Comparons avec une photo montée, dont j’ai mis le lien plus haut. (Oui, pour ceux qui ont un doute, c’est bien un montage : c’est Léo Ferré que Brel et Brassens ont rencontré, Renaud avait 16 ans et autre chose à faire, et c’est Jean-Pierre Leloir qui a pressé le déclencheur.)
Sur l’image du bruit (à droite), on voit que la tête de Renaud ne suit pas celles des autres : son comportement se rapproche plus de la table. Ça n’est pas normal. Sur les niveaux d’erreur (à gauche), elle ressort encore mieux. Vous noterez également un motif étrange en haut à gauche : si vous retrouvez l’original, vous constaterez que c’est la signature de l’auteur qui a été effacée.
À ce stade, une chose est sûre : le Bombardier 415 n’a pas été pioché sur une image différente et collé là pour faire joli. À moins que…
Les limites de l’automatique
En fait, ces systèmes d’analyse sont loin d’être parfaits. Ils peuvent détecter certaines retouches : s’il y a un truc qui ressort, comme la tête du petit Séchan, on sait qu’il n’était pas là (ou qu’il a été sévèrement retouché). Mais la réciproque n’est pas garantie.
Il m’a fallu une petite heure pour faire cette image. Pas besoin d’être un génie pour savoir que ce Cessna n’est pas là : outre que le survol de Paris est interdit à cette hauteur, l’ombre de l’aile sur le fuselage indique un fort soleil, tandis que le reste de l’image montre un ciel voilé et une brume urbaine.
Mais à l’analyse, il faudra un œil d’aigle pour voir que, pour une plage de réglages très précis uniquement, le niveau d’erreur sur l’avion est plus élevé que sur la tour Eiffel ; et à partir du bruit, je mets au défi quiconque d’affirmer que l’appareil n’a pas été photographié en même temps que la tour. Le truc, c’est que les deux images sources étaient au même niveau d’agrandissement (si je réduis le Cessna avant de le coller, il est plus facile de trouver des réglages qui le feront ressortir), qu’elles sortent du même appareil et qu’elles ont été enregistrées au même taux de compression Jpeg.

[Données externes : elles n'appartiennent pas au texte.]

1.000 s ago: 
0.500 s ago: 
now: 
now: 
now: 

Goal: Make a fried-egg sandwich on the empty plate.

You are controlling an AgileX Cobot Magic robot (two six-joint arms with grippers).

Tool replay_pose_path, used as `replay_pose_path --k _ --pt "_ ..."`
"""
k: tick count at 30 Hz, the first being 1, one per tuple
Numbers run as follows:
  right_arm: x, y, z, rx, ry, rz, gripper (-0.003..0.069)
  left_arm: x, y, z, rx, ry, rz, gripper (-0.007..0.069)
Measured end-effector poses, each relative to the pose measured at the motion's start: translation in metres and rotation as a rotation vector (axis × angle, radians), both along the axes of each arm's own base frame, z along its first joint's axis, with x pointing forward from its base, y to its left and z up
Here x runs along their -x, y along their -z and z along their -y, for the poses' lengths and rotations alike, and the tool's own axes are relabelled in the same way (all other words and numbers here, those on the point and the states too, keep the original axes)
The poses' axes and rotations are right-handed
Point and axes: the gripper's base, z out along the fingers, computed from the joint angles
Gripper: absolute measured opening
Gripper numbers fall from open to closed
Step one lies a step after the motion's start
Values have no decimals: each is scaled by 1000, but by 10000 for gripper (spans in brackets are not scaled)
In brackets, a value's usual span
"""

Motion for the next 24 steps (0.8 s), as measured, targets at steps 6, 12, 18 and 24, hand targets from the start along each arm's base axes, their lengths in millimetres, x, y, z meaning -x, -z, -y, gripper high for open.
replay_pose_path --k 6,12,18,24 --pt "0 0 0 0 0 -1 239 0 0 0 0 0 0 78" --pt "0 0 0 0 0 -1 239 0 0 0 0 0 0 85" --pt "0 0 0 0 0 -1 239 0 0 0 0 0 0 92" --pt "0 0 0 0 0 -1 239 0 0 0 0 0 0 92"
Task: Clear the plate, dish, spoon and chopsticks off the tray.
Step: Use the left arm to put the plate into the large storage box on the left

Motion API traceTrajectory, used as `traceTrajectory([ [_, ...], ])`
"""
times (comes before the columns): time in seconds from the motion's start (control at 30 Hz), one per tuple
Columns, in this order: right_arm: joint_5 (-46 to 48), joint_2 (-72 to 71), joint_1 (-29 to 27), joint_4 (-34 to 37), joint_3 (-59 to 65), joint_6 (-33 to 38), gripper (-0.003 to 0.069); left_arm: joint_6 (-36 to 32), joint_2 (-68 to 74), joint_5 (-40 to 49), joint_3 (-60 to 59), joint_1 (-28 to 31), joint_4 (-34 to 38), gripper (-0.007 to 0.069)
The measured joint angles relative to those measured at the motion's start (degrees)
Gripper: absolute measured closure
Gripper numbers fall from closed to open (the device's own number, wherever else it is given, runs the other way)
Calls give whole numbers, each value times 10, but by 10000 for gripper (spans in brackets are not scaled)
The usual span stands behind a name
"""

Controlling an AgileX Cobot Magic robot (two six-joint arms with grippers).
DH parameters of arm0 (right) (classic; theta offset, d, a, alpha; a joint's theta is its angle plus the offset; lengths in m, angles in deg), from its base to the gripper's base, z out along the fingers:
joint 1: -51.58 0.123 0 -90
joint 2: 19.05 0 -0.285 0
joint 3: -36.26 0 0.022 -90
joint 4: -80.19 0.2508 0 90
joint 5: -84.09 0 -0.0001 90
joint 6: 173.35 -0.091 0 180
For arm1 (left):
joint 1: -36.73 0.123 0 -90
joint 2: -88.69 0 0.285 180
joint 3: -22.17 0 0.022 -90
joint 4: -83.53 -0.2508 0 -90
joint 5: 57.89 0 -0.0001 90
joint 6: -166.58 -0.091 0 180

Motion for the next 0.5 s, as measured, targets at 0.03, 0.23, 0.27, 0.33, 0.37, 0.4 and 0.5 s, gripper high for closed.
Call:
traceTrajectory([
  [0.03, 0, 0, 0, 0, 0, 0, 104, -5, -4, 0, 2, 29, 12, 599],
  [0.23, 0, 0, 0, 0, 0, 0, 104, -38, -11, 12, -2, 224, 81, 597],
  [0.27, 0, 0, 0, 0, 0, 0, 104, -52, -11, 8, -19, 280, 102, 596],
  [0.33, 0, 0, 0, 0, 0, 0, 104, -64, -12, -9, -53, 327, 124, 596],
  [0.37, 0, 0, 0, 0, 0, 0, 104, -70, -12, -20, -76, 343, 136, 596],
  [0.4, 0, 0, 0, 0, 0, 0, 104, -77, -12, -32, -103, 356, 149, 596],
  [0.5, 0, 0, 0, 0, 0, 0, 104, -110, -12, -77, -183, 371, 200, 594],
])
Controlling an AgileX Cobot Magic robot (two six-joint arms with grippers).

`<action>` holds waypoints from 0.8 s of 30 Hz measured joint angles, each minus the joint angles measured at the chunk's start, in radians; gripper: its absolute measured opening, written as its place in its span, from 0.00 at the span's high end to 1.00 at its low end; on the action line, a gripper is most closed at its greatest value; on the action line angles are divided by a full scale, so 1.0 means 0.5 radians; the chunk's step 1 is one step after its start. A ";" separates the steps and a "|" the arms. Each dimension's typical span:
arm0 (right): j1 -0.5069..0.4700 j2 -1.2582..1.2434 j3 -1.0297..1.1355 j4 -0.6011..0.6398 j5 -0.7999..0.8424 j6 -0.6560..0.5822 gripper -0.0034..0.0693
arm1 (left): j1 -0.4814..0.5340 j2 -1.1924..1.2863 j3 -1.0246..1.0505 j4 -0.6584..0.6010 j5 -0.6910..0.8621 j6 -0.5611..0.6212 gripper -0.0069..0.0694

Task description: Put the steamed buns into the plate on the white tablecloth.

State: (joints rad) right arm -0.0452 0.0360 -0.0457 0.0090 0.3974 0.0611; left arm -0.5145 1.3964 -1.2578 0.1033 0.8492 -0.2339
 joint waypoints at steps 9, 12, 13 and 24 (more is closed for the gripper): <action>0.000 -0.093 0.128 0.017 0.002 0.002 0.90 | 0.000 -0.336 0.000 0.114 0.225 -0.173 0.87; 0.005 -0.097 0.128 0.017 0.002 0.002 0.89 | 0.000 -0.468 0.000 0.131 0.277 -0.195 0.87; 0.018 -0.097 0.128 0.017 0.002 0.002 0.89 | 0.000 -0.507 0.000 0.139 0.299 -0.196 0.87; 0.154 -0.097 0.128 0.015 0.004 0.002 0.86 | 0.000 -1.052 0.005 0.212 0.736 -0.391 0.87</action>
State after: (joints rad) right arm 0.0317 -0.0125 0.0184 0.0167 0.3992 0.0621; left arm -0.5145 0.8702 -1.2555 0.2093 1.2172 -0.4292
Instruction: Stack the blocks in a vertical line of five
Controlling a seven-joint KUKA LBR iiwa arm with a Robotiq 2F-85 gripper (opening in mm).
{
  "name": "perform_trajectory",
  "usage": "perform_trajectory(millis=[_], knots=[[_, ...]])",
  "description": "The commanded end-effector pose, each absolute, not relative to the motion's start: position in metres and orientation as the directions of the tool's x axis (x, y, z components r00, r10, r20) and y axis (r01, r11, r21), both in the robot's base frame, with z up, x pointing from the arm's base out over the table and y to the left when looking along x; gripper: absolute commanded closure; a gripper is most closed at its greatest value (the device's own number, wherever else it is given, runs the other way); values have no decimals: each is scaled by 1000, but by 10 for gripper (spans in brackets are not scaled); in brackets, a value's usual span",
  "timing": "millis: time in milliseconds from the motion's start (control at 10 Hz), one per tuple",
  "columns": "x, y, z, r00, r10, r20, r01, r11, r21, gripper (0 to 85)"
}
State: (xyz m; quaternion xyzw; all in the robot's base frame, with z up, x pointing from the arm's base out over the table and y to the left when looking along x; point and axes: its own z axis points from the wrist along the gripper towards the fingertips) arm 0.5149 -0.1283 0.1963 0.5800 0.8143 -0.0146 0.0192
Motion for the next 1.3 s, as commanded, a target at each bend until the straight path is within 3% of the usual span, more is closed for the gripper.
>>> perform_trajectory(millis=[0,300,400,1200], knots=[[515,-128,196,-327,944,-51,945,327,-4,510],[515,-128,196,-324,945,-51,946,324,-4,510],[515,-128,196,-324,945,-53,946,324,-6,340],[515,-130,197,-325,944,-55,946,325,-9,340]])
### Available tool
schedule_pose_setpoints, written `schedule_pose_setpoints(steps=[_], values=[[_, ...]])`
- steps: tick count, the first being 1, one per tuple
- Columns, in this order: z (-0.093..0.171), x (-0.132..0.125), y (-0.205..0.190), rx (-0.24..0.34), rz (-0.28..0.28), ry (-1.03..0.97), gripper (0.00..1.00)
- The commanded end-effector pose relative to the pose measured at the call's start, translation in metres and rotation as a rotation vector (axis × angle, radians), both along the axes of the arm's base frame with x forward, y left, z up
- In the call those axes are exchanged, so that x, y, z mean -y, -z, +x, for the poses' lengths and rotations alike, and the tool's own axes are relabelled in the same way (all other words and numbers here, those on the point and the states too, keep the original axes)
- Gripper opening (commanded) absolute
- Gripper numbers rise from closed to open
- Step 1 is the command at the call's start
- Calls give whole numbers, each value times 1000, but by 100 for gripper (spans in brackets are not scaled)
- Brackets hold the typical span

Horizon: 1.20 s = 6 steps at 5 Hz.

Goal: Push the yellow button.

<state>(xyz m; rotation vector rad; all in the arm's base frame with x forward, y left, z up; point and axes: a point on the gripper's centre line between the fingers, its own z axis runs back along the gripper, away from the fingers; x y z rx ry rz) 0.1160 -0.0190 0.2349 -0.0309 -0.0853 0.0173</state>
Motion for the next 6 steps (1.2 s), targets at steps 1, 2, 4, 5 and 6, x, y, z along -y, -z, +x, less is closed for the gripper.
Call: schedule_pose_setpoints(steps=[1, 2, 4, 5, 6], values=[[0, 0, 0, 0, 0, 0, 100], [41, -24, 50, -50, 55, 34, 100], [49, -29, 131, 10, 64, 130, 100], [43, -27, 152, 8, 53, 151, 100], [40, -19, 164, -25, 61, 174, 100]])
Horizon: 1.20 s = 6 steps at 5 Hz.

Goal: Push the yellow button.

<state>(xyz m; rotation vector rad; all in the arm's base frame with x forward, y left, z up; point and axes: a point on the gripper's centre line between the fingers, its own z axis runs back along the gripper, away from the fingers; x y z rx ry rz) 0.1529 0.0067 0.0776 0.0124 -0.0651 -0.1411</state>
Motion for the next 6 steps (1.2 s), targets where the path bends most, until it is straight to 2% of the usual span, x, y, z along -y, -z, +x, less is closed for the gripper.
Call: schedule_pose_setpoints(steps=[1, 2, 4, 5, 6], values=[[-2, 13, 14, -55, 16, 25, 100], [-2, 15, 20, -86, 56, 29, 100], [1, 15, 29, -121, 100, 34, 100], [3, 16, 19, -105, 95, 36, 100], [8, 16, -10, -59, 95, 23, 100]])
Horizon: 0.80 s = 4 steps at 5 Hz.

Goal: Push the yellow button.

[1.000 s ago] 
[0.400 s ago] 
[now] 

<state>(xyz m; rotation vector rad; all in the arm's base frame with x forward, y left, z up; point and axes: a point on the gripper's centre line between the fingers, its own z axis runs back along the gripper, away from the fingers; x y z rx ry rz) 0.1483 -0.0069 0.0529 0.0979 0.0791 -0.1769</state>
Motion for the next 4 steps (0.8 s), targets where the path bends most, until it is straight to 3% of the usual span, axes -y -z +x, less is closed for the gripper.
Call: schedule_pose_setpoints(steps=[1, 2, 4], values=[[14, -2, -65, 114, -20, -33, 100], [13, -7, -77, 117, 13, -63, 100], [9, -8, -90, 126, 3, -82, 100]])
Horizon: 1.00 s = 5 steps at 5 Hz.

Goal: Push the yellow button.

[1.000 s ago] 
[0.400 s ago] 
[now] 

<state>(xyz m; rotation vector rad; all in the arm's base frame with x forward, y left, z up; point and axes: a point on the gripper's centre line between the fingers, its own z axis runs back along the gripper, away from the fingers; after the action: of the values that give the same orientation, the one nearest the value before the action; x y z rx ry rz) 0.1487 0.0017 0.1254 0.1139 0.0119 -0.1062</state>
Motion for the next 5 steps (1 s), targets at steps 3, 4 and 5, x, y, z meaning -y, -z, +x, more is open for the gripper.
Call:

Tout le problème de l’analyse, c’est donc qu’elle est à sens unique : elle peut détecter un montage, mais pas garantir qu’il n’y en a pas.
Ceci dit, les retouches faites sur les photos en ligne sont en général suffisamment brutales pour ressortir : si une image paraît propre quels que soient les réglages que vous faites sur Forensically, vous pouvez présumer qu’elle est vraie à moins d’avoir de sérieux indices contre.